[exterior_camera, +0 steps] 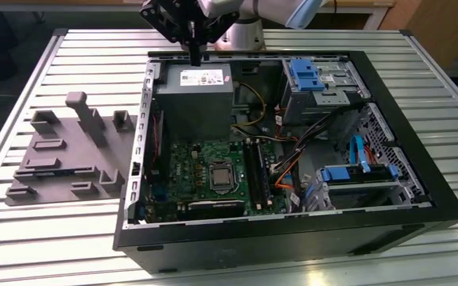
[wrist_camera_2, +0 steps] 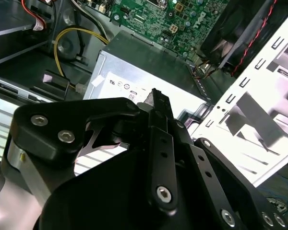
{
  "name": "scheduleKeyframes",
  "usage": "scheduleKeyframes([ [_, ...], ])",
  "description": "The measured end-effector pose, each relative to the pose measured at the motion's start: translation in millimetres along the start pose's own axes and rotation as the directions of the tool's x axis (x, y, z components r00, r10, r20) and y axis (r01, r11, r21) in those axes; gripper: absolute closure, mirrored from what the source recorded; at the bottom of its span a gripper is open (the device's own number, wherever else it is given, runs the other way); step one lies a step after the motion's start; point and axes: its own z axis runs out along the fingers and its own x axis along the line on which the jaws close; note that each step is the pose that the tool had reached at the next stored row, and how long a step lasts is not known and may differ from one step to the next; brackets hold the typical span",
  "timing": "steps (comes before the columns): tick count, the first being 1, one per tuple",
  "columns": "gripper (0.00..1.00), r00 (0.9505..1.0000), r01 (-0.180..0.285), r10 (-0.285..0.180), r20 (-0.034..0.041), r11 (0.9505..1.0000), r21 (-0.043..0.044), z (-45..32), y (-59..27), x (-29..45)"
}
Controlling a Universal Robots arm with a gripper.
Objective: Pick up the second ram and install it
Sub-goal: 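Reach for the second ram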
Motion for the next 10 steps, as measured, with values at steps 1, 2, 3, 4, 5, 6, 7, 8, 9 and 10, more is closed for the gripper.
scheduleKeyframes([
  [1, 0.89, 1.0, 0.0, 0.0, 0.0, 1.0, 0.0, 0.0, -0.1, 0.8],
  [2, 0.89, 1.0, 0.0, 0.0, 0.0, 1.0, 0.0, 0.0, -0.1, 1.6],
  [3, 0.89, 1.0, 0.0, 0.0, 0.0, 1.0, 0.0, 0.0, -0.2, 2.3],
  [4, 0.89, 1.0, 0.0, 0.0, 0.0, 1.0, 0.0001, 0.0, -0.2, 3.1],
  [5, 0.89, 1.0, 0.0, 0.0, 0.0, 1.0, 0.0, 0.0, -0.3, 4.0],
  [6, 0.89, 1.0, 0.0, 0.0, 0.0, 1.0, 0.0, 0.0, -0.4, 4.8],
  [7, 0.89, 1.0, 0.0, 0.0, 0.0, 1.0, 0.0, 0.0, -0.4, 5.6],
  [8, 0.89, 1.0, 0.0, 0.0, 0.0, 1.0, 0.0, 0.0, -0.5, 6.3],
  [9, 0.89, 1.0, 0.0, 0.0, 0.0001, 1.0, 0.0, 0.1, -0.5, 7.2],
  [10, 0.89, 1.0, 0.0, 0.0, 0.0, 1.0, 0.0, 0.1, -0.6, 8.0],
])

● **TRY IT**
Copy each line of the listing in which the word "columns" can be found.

● **REPLY**
  "timing": "steps (comes before the columns): tick count, the first being 1, one per tuple",
  "columns": "gripper (0.00..1.00), r00 (0.9505..1.0000), r01 (-0.180..0.285), r10 (-0.285..0.180), r20 (-0.034..0.041), r11 (0.9505..1.0000), r21 (-0.043..0.044), z (-45..32), y (-59..27), x (-29..45)"

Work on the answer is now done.